Without being challenged to present credentials or even identify ourselves, we have walked on board Chandris’ Amerikanis in St. Thomas, Premier’s Royal in Nassau, Paquet’s Azur (under long-term operating charter to a Canadian company) in St. Thomas and Dolphin Cruises’ Dolphin in Nassau.

Conversely, it was difficult to get on board Sitmar’s Fairwind and Carnival’s Holiday and Mardi Gras in Nassau, and impossible to board P&O;’s Sea Princess, Holland America’s Rotterdam and Cunard’s QE2 in Caribbean ports this winter.

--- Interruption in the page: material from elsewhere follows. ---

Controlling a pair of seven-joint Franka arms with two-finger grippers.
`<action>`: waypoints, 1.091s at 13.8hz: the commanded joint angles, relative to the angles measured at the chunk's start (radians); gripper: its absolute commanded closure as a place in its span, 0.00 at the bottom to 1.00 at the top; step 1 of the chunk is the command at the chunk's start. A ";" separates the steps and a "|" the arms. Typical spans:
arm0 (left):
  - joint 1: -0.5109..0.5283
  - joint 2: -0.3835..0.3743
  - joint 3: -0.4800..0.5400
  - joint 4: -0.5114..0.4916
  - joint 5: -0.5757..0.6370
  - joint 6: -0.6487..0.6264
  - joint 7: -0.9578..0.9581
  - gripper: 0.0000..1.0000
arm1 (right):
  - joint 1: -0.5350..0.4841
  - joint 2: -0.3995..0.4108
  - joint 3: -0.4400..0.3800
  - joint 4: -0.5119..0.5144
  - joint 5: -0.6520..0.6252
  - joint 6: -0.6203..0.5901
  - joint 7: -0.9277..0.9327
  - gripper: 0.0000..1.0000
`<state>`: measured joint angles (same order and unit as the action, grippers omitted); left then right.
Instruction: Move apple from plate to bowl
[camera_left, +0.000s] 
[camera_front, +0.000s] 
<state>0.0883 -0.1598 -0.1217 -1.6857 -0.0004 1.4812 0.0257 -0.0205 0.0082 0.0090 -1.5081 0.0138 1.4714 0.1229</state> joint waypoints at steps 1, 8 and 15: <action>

If you’re concerned about security, have your travel agent inquire, or do it yourself, asking specifically what safety measures are being taken on your behalf. And if you are aboard and notice a haphazard enforcement of the rules, particularly when checking reboarding passengers, point it out to the ship’s purser.

On the other hand, don’t complain if your cruise ship won’t permit your friends and relatives on board for the traditional bon voyage parties. The time has come, unfortunately, when annoying safeguards and security checks are a fact of travel life. It’s a small enough price to pay for peaceful, stress-free sailing.